Increasing education and contact with the West has naturally had its own effect on the state of affairs, and today the educated Indian seems to be picking up courage, of course with certain reservations, to hold that marriage being a matter of profound social importance, should be left to the free choice of the young. The standard of values and behaviour seems to be undergoing a radical change, so much so that virginity as a pre-requisite to marriage is perhaps not as significant today as it used to be, and the young talk freely about sex and conceding that a woman’s physical need is as great as a man’s, implying that both have an equal right to enjoy sex before and outside marriage. However, this revolutionary attitude is not in accord with actual behaviour. An insignificant minority of urban educated women share these ideas partially on account of the irrational restrictive behaviour of their parents and also their own economic independence. In a sample survey of Delhi and Agra university students, one respondent said: “I am free to do whatever I feel like doing, and intentionally do things that my parents hold to be sinful and immoral.” A survey made in Poona University in April-May 1975 and another in Delhi University in 2001 substantiated the prevalence of a similar tendency.

The most evident change in this regard is the open discussion on sex. The young generation feels that parents should discuss sex freely with their children. Although it is still difficult to comment on the actual change in sexual behaviour, in matters of dress at least, the younger generation feels less embarrassed to expose their body. The concept of lovemaking, too, has undergone a significant transformation. An enquiry made in this connection suggests that today it means ‘rational love’, resulting from the knowledge and assessment of the material and emotional assets of the prospective husband. Now compatibility is the watchword instead of the old-fashioned romance.
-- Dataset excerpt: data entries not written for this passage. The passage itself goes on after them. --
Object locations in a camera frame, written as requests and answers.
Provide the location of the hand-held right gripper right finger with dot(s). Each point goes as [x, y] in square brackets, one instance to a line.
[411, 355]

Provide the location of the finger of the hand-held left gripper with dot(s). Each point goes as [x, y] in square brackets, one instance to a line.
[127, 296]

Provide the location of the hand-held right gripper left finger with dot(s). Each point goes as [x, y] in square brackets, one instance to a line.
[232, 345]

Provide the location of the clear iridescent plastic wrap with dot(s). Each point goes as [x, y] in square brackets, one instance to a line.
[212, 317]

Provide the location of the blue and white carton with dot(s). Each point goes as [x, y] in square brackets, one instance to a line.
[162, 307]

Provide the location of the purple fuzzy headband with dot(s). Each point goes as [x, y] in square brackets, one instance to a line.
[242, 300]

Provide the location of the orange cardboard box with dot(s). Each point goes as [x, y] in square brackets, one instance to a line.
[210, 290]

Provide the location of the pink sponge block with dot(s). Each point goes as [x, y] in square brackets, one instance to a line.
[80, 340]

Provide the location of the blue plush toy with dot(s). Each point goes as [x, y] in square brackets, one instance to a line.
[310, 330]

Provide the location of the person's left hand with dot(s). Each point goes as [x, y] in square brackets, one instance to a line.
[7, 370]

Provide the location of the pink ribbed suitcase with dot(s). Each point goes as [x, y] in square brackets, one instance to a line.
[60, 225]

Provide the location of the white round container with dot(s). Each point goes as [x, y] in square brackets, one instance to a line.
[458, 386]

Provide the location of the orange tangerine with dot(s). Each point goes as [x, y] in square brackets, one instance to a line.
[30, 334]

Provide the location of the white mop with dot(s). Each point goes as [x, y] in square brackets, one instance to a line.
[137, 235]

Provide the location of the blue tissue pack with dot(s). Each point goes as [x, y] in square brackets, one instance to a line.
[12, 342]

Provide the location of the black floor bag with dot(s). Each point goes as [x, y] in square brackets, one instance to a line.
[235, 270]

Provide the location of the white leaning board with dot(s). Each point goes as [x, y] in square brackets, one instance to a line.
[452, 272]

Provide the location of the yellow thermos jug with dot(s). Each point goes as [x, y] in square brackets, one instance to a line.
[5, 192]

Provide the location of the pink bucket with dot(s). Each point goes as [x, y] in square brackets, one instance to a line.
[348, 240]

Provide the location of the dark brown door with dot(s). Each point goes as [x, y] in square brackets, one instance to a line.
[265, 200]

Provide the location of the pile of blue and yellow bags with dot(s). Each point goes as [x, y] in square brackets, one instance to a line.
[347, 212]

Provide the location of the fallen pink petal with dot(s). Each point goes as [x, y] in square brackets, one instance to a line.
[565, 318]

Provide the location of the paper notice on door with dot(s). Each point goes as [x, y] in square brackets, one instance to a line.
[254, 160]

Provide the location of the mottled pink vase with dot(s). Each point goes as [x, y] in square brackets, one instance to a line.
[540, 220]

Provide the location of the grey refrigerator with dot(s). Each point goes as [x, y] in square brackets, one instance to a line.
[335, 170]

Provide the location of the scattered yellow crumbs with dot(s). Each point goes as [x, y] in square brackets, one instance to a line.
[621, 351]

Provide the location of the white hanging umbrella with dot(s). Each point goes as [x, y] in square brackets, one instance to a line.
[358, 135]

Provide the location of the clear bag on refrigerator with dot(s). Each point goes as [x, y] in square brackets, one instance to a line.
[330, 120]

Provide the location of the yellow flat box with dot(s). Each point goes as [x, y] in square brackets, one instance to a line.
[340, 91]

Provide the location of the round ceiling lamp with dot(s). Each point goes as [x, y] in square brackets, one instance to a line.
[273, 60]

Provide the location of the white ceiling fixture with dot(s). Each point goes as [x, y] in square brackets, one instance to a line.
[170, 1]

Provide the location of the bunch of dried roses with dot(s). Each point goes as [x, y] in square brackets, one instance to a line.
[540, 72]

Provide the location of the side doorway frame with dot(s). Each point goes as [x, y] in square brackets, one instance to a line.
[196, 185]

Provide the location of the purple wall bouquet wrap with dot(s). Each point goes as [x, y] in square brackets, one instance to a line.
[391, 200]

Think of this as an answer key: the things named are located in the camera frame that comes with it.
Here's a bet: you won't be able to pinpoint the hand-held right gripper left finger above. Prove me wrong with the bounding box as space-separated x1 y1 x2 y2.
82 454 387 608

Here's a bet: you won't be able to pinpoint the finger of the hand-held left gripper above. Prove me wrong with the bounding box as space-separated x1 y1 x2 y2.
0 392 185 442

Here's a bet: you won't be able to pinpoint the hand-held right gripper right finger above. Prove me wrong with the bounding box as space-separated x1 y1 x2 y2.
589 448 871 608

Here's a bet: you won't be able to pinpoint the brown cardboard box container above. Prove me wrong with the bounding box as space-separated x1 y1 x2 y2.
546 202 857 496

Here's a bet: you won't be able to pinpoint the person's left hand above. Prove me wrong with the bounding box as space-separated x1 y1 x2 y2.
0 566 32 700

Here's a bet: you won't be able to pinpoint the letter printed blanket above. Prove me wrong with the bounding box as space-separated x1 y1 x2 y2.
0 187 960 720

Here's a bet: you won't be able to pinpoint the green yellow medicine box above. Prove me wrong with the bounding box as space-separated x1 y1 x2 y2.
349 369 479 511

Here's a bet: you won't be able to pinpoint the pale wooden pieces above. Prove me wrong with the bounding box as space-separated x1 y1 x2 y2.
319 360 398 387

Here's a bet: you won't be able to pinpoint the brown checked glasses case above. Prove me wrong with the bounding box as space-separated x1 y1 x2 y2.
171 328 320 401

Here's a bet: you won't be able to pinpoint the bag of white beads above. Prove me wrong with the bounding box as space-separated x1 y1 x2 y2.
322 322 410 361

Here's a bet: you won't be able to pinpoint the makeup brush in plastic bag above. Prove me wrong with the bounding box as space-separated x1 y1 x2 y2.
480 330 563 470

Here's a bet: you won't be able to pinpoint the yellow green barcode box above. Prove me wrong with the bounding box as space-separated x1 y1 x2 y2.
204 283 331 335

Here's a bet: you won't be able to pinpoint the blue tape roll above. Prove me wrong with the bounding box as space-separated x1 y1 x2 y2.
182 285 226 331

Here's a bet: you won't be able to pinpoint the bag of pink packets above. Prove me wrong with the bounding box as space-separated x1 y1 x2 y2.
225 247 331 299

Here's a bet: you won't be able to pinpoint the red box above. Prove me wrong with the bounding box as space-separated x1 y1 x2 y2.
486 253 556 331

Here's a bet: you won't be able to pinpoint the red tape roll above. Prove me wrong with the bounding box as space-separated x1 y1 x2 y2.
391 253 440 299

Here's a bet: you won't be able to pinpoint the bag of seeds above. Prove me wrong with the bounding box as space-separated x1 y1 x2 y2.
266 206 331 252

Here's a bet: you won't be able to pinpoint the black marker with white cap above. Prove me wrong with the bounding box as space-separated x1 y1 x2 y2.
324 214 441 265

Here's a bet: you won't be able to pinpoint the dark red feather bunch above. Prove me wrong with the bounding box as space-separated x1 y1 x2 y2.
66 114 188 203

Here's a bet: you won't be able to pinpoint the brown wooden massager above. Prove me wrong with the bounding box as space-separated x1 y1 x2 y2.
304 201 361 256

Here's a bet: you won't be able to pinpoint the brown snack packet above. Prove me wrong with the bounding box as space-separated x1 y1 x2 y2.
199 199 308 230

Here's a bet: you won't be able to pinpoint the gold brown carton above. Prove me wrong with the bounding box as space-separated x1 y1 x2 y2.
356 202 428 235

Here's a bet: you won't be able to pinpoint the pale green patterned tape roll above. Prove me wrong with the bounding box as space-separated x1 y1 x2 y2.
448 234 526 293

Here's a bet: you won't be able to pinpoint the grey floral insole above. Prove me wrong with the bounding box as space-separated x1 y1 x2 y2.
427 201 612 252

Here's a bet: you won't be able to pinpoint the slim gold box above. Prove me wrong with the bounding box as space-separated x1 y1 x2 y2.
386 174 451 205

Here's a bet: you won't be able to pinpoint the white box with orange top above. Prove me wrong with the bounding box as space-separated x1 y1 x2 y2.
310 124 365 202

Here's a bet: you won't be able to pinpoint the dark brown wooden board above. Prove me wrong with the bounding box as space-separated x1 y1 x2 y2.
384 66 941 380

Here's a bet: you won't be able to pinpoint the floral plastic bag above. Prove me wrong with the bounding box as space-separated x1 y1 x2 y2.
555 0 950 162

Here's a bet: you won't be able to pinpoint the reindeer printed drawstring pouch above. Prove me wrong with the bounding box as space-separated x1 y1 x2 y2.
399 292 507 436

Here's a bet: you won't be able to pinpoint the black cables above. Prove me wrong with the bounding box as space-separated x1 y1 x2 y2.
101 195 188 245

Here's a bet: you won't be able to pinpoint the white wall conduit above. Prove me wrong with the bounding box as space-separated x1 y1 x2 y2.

Further, consideration of personal and social factors is also shaping the educated Hindu woman’s idea of love from the ‘romantic’ to the ‘calculated’. Evidently, love marriages among educated working women is becoming more common and the concept of the traditional institution of marriage as a permanent and sacred contract is now being substituted by the concept of a practical contract suited to both parties. A large number of young people marry for material reasons. Another development is the ‘neo-arranged marriage‘ in which the parents select a suitable boy and then the boy and girl are allowed to meet a few times and take a final decision themselves.

This situation does not signify a total revolution in the Indian woman’s ideas on love, sex and marriage. Instead, it indicates an evolution in a certain direction which needs to be given a proper lead.

In the present transitional stage, the urban educated Indian woman seems to be developing an increasingly superficial and materialistic attitude which has an impact on their attitude towards matrimonial relations and the parent-child relationship. The degree of affection for children is often low and leads to the development of distorted personalities. The confusion about the standard of values is manifesting itself in various ways, for example, increase in juvenile delinquency, student unrest, disobedience, etc.

As stated earlier, the Indian woman’s struggle for rights is limited to her role as a wife. Since Indian society at large is still clinging to traditionalism, modern educated Indian working women find themselves in a state of ambivalence and high tension, or with a sense of guilt as well which needs to be removed by the conscious co-operation and understanding of men who, normally, tend to traditional values which are tilted in their favour.